# Try it:
In the copy, every line of the material that follows must appear exactly, and no pictures should.

# Data provided:
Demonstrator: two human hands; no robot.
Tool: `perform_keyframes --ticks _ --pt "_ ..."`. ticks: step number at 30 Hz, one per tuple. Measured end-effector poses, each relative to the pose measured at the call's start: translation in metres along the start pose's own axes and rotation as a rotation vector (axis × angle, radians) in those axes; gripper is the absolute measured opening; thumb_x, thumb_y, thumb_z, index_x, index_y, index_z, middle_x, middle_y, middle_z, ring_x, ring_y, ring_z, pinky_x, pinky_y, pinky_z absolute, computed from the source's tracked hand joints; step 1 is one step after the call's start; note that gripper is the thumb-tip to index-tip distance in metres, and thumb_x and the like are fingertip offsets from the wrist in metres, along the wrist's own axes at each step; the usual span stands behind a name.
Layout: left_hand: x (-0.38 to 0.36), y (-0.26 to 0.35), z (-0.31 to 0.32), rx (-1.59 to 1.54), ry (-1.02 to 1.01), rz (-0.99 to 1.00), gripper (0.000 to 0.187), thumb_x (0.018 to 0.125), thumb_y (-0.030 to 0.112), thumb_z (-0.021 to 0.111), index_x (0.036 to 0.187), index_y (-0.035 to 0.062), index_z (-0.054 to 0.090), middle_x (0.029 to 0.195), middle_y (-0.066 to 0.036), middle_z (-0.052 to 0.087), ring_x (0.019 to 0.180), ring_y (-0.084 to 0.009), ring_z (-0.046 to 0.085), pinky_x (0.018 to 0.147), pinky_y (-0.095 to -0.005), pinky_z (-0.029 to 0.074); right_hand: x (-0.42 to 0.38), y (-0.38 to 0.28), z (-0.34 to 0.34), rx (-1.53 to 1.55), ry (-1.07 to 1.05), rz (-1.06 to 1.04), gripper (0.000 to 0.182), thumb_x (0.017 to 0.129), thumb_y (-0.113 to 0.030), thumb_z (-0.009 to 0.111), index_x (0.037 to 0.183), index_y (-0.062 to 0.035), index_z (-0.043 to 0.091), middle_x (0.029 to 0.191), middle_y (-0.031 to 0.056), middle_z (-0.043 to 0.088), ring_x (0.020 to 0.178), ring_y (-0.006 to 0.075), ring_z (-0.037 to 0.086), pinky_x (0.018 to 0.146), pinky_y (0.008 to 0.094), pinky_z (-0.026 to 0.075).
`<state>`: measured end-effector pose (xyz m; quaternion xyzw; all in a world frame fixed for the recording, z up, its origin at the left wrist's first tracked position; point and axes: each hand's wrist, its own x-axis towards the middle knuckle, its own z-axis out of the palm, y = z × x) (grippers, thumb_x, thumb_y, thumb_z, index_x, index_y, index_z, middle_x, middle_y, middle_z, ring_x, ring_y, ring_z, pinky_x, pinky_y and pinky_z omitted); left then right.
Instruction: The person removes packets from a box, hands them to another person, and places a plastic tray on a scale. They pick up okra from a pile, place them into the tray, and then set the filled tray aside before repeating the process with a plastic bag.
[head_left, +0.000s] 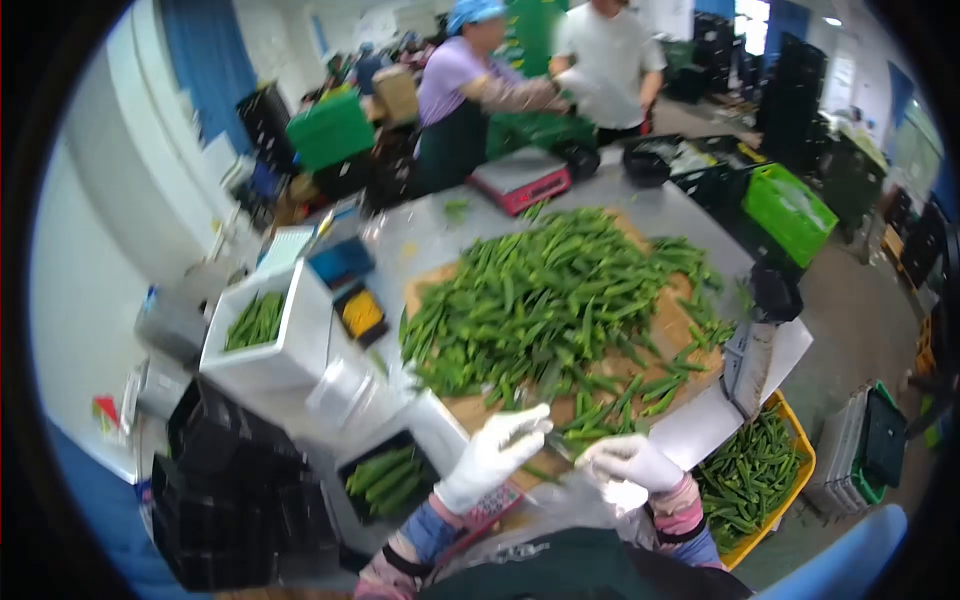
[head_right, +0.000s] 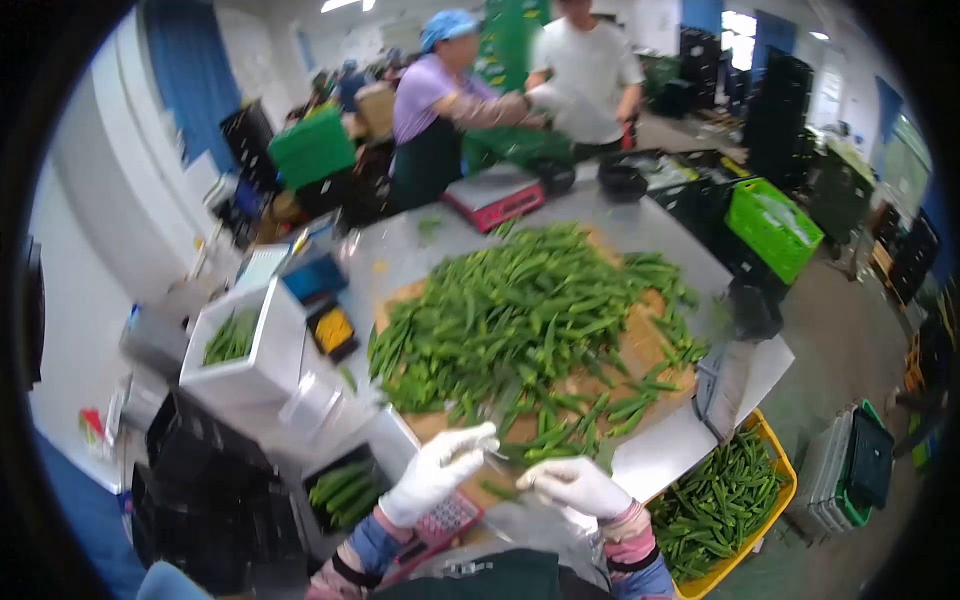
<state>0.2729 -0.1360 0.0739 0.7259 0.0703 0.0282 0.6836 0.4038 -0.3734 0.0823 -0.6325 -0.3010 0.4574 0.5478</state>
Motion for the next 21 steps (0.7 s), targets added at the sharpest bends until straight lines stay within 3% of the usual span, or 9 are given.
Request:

# Written response:
Demonstrator: two human hands; no robot.
Tool: `perform_keyframes --ticks _ --pt "_ ..."`. ticks: step number at 30 Hz, one per tuple. Measured end-effector poses, each relative to the pose measured at the call's start: translation in metres along the start pose's own axes and rotation as a rotation vector (axis × angle, radians) in those axes; gripper is the absolute measured opening; thumb_x, thumb_y, thumb_z, index_x, index_y, index_z, middle_x, middle_y, middle_z, ring_x, ring_y, ring_z, pinky_x, pinky_y, pinky_z absolute, computed from the source's tracked hand joints; step 1 is one step after the call's start; note that gripper is the thumb-tip to index-tip distance in metres, and thumb_x and the like are fingertip offsets from the wrist in metres, along the wrist's own axes at each step; the usual span stands behind a name.
Layout: left_hand: x (-0.38 to 0.36), y (-0.26 to 0.35), z (-0.31 to 0.32), rx (-1.59 to 1.54), ry (-1.02 to 1.01), rz (-0.99 to 1.00), gripper (0.000 to 0.187), thumb_x (0.018 to 0.125), thumb_y (-0.030 to 0.112), thumb_z (-0.021 to 0.111), index_x (0.036 to 0.187), index_y (-0.035 to 0.062), index_z (-0.054 to 0.090), middle_x (0.029 to 0.195), middle_y (-0.066 to 0.036), middle_z (-0.052 to 0.087), ring_x (0.019 to 0.180), ring_y (-0.084 to 0.009), ring_z (-0.046 to 0.085), pinky_x (0.018 to 0.147), pinky_y (-0.095 to -0.005), pinky_z (-0.029 to 0.074); right_hand: x (-0.42 to 0.38), y (-0.38 to 0.28), z (-0.34 to 0.34), rx (-1.53 to 1.55), ry (-1.07 to 1.05), rz (-1.06 to 1.04), gripper (0.000 to 0.182), thumb_x (0.017 to 0.129), thumb_y (-0.113 to 0.030), thumb_z (-0.009 to 0.111), index_x (0.037 to 0.183), index_y (-0.062 to 0.035), index_z (-0.043 to 0.091), middle_x (0.029 to 0.191), middle_y (-0.031 to 0.056), middle_z (-0.043 to 0.088), ring_x (0.020 to 0.178), ring_y (-0.006 to 0.075), ring_z (-0.037 to 0.086), pinky_x (0.018 to 0.146), pinky_y (0.008 to 0.094), pinky_z (-0.026 to 0.075).
`<state>`: measured end-effector pose (xyz m; quaternion xyzw; all in a world frame fixed for the recording, z up, its origin at the left wrist's first tracked position; point and axes: each hand's wrist, its own x-axis towards the middle knuckle, its own z-axis out of the palm, y = z × x) (grippers, thumb_x, thumb_y, thumb_z, index_x, index_y, index_z, middle_x, middle_y, middle_z, ring_x, ring_y, ring_z, pinky_x, pinky_y and pinky_z omitted); left then right.
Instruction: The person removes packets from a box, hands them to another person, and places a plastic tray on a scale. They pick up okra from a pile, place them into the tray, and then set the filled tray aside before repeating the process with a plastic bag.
[head_left, +0.000s] 
[head_right, +0.000s] 
<state>0.2729 -0.1360 0.0739 0.7259 0.0703 0.0282 0.6836 0.4038 -0.3734 0.0823 -0.6325 -0.3010 0.4574 0.5478</state>
Motion for the next 21 steps (0.7 s), targets added at the sharpest bends until straight lines stay within 3% of the usual span, or 9 are given.
Request:

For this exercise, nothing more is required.